> _Directions for this task_:
Go through the data line by line. Copy each one holding the string "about".

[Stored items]
+ + + +

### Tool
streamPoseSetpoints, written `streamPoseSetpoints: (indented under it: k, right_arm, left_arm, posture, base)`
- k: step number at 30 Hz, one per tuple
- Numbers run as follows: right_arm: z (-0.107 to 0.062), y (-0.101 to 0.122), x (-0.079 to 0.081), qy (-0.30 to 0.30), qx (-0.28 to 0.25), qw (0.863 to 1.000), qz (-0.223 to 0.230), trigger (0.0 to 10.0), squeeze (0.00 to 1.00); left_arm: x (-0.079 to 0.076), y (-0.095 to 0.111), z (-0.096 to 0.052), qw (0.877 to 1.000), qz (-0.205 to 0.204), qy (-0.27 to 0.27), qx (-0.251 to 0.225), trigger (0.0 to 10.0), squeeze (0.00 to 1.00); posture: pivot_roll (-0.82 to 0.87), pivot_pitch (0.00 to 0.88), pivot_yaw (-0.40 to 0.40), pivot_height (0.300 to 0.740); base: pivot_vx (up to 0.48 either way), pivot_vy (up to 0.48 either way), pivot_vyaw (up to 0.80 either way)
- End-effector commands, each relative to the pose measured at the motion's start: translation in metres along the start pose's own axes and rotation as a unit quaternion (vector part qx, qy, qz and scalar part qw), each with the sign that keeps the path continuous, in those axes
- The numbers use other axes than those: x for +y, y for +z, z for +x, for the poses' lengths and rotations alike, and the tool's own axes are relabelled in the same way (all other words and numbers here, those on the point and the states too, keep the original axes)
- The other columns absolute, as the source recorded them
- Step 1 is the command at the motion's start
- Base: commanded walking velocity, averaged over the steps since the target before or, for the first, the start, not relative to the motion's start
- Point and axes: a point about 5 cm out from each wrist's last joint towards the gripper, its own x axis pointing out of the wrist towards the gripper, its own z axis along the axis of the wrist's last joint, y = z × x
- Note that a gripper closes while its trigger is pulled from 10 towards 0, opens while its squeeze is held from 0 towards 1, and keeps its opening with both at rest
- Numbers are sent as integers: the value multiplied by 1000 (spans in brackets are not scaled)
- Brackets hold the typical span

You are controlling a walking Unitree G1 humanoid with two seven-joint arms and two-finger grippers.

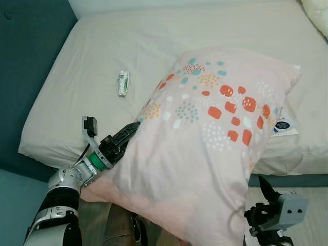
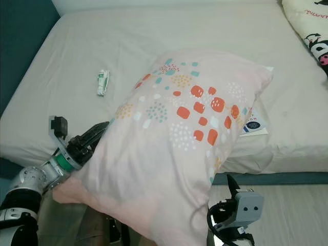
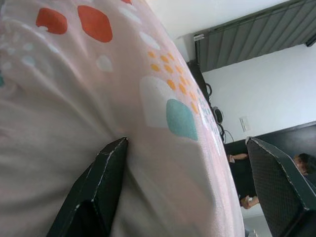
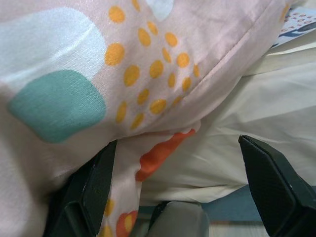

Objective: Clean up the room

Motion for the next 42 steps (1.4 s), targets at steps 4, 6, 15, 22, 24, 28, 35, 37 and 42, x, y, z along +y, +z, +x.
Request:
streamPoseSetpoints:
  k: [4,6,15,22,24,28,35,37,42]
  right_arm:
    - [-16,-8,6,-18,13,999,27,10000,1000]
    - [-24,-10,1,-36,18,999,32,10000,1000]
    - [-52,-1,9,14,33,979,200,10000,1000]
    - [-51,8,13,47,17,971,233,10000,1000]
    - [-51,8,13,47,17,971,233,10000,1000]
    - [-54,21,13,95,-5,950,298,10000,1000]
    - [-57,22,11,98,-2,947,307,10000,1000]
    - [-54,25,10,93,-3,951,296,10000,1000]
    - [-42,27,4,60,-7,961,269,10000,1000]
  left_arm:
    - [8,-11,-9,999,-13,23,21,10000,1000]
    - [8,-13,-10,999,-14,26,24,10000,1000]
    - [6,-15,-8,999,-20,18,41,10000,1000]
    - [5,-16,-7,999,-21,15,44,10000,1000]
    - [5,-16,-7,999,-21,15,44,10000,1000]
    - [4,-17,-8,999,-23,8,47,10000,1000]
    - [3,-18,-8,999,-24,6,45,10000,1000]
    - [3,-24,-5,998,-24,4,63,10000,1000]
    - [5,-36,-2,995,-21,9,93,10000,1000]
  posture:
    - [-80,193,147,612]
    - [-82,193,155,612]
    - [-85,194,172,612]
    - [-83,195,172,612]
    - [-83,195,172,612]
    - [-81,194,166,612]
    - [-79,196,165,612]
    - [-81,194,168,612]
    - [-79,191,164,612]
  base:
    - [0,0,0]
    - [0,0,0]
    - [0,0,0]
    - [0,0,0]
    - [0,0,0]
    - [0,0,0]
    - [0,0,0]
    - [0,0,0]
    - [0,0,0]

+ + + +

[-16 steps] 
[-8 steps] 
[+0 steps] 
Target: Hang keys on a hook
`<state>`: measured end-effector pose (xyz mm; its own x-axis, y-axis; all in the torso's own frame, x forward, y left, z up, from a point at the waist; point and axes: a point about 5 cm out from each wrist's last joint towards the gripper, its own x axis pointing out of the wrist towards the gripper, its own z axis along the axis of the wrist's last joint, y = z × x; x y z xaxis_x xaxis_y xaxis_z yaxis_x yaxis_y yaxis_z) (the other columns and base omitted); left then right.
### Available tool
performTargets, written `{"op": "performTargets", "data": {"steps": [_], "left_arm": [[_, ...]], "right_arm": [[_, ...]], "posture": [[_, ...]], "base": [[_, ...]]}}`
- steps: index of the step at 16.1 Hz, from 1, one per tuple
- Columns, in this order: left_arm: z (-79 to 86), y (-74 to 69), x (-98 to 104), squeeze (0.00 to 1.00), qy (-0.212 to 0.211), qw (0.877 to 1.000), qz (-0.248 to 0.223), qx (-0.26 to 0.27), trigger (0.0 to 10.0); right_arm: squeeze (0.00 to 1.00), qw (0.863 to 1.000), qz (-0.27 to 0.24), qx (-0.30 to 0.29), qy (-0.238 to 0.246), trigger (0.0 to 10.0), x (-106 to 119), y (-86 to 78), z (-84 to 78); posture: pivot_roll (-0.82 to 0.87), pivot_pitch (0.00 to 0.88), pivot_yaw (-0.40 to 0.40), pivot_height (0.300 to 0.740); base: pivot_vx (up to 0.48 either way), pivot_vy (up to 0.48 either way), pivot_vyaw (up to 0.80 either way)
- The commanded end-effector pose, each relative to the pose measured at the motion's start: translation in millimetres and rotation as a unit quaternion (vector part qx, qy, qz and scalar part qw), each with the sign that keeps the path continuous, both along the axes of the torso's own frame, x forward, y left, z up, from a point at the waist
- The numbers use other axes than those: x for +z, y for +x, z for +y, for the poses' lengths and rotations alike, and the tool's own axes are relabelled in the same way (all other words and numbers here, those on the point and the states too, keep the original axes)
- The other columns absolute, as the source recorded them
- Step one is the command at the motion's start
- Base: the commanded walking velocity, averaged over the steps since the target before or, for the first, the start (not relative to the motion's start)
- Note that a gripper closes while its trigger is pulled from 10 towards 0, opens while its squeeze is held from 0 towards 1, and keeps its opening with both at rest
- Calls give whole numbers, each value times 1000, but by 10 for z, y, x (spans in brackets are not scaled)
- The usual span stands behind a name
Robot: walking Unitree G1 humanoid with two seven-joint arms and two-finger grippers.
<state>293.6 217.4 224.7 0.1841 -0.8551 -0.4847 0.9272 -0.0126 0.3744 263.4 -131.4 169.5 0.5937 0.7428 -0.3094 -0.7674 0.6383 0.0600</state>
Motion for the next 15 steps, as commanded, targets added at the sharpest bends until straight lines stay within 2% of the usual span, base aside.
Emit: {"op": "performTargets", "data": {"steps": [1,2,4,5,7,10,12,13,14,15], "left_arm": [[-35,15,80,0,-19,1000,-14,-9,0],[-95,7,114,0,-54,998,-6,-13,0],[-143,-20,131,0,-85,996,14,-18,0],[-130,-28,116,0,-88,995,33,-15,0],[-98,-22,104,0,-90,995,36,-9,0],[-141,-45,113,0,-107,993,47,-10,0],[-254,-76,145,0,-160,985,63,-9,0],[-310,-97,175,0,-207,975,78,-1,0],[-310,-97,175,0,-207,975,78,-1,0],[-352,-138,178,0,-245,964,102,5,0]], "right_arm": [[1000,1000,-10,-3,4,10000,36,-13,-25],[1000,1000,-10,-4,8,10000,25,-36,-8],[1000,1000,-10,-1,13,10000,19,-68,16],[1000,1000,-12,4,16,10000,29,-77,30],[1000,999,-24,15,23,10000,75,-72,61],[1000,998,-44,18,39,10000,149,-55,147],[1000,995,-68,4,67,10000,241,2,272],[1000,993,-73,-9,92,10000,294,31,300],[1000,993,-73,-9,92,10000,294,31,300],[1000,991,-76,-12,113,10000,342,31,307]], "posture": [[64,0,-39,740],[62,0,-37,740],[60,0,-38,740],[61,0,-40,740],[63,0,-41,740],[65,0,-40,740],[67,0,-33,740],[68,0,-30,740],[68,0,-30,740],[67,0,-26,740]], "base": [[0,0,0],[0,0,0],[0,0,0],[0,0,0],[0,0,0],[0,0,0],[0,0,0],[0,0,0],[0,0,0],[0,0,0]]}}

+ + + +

> _Worked solution_:
- Point and axes: a point about 5 cm out from each wrist's last joint towards the gripper, its own x axis pointing out of the wrist towards the gripper, its own z axis along the axis of the wrist's last joint, y = z × x
`<state>`: measured end-effector pose (xyz mm; its own x-axis, y-axis; all in the torso's own frame, x forward, y left, z up, from a point at the waist; point and axes: a point about 5 cm out from each wrist's last joint towards the gripper, its own x axis pointing out of the wrist towards the gripper, its own z axis along the axis of the wrist's last joint, y = z × x; x y z xaxis_x xaxis_y xaxis_z yaxis_x yaxis_y yaxis_z) (the other columns and base omitted); left then right.

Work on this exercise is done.